The entries contain pictures, which should not appear in the copy; everything else must be reproduced exactly.

#####

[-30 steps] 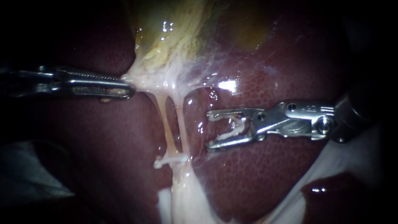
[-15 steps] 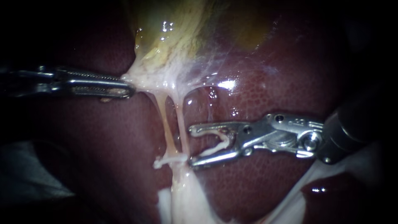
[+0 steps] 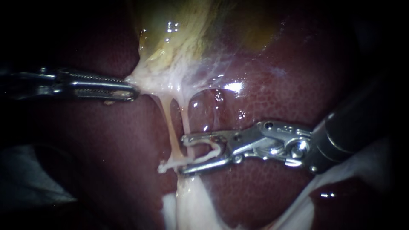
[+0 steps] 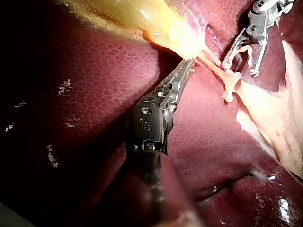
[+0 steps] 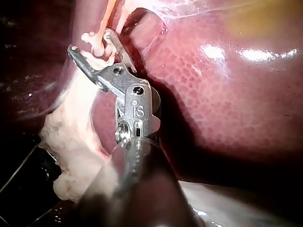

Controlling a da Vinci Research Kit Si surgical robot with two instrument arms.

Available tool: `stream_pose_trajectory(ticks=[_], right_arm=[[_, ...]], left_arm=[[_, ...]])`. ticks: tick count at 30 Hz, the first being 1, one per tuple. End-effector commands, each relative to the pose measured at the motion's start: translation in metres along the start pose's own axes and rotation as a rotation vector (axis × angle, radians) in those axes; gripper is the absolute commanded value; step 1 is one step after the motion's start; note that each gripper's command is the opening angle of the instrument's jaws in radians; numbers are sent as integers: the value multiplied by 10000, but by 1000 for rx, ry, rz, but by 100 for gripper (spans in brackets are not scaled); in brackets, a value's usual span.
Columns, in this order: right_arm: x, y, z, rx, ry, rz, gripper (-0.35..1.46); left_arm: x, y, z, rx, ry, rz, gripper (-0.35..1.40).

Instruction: Clipping second clip left tube

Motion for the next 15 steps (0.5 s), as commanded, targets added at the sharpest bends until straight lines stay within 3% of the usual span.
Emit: stream_pose_trajectory(ticks=[1,7,15], right_arm=[[-2,3,0,-4,-4,-2,50],[-10,17,5,-14,-10,0,50],[-7,25,16,-5,-6,0,50]], left_arm=[[0,0,0,1,0,0,-35],[0,0,0,2,0,0,-35],[0,1,2,2,1,-1,-35]])
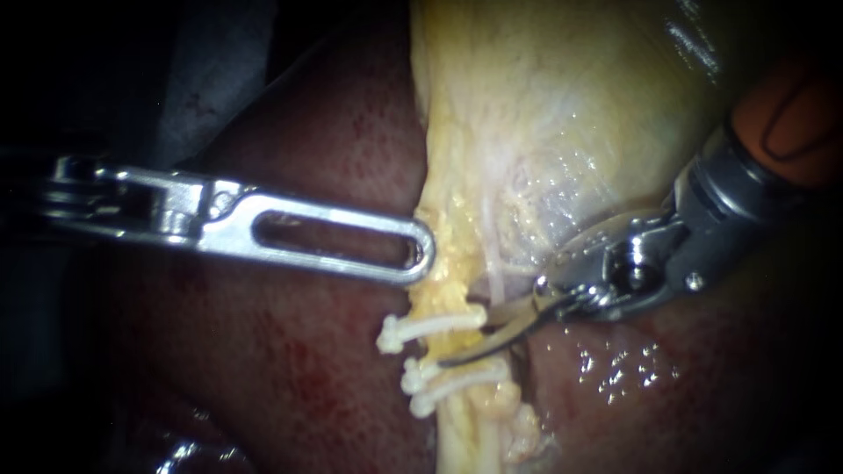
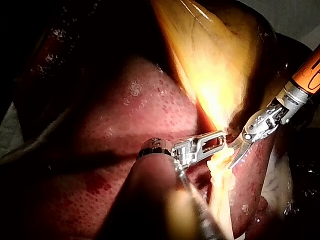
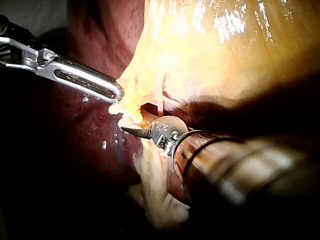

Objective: Go to the cutting position left tube

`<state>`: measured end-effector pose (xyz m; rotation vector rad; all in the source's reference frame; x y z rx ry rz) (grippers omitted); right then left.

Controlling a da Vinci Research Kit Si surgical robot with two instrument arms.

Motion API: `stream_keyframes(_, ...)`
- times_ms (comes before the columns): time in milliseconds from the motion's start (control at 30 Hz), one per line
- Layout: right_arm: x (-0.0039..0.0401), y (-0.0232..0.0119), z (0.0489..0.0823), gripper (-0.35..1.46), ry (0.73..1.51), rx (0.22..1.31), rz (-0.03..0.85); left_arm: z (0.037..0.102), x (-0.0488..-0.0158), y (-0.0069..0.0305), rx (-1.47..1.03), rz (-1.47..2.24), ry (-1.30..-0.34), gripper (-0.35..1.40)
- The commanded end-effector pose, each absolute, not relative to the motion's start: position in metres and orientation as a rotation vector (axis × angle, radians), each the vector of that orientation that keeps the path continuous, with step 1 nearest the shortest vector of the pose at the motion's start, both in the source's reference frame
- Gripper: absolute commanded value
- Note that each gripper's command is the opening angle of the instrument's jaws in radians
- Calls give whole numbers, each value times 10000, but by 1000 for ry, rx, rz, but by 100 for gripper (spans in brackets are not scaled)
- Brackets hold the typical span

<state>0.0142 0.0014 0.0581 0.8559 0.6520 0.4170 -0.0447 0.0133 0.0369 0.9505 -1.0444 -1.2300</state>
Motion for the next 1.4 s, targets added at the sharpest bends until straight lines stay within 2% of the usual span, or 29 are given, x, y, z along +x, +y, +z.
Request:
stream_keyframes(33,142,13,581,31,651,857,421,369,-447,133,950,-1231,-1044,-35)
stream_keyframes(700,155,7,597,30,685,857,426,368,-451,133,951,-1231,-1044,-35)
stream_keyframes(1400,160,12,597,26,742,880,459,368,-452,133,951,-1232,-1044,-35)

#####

> _Result_
[-30 steps] 
[-15 steps] 
[+0 steps] 
[+0 steps] 
[+0 steps] 

Controlling a da Vinci Research Kit Si surgical robot with two instrument arms.

Available tool: `stream_pose_trajectory(ticks=[_], right_arm=[[_, ...]], left_arm=[[_, ...]])`. ticks: tick count at 30 Hz, the first being 1, one per tuple. End-effector commands, each relative to the pose measured at the motion's start: translation in metres along the start pose's own axes and rotation as a rotation vector (axis × angle, radians) in those axes; gripper is the absolute commanded value; step 1 is one step after the motion's start; note that each gripper's command is the opening angle of the instrument's jaws in radians; numbers are sent as integers: the value multiplied by 10000, but by 1000 for rx, ry, rz, but by 100 for gripper (spans in brackets are not scaled); in brackets, a value's usual span.
Columns, in this order: right_arm: x, y, z, rx, ry, rz, gripper (-0.35..1.46); left_arm: x, y, z, rx, ry, rz, gripper (-0.35..1.40).

Instruction: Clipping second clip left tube

Motion for the next 15 steps (0.5 s), as commanded, targets added at the sharpest bends until straight lines stay within 3% of the usual span.
Emit: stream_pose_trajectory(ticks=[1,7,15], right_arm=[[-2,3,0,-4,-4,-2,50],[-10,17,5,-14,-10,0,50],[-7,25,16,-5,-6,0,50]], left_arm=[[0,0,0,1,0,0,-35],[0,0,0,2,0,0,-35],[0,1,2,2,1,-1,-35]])

Objective: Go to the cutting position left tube

`<state>`: measured end-effector pose (xyz m; rotation vector rad; all in the source's reference frame; x y z rx ry rz) (grippers omitted); right then left.

Controlling a da Vinci Research Kit Si surgical robot with two instrument arms.

Motion API: `stream_keyframes(_, ...)`
- times_ms (comes before the columns): time in milliseconds from the motion's start (control at 30 Hz), one per line
- Layout: right_arm: x (-0.0039..0.0401), y (-0.0232..0.0119), z (0.0489..0.0823), gripper (-0.35..1.46), ry (0.73..1.51), rx (0.22..1.31), rz (-0.03..0.85); left_arm: z (0.037..0.102), x (-0.0488..-0.0158), y (-0.0069..0.0305), rx (-1.47..1.03), rz (-1.47..2.24), ry (-1.30..-0.34), gripper (-0.35..1.40)
- The commanded end-effector pose, each absolute, not relative to the motion's start: position in metres and orientation as a rotation vector (axis × angle, radians), each the vector of that orientation that keeps the path continuous, with step 1 nearest the shortest vector of the pose at the motion's start, both in the source's reference frame
- Gripper: absolute commanded value
- Note that each gripper's command is the opening angle of the instrument's jaws in radians
- Calls give whole numbers, each value times 10000, but by 1000 for ry, rx, rz, but by 100 for gripper (spans in brackets are not scaled)
- Brackets hold the typical span

<state>0.0142 0.0014 0.0581 0.8559 0.6520 0.4170 -0.0447 0.0133 0.0369 0.9505 -1.0444 -1.2300</state>
Motion for the next 1.4 s, targets added at the sharpest bends until straight lines stay within 2% of the usual span, or 29 are given, x, y, z along +x, +y, +z.
Request:
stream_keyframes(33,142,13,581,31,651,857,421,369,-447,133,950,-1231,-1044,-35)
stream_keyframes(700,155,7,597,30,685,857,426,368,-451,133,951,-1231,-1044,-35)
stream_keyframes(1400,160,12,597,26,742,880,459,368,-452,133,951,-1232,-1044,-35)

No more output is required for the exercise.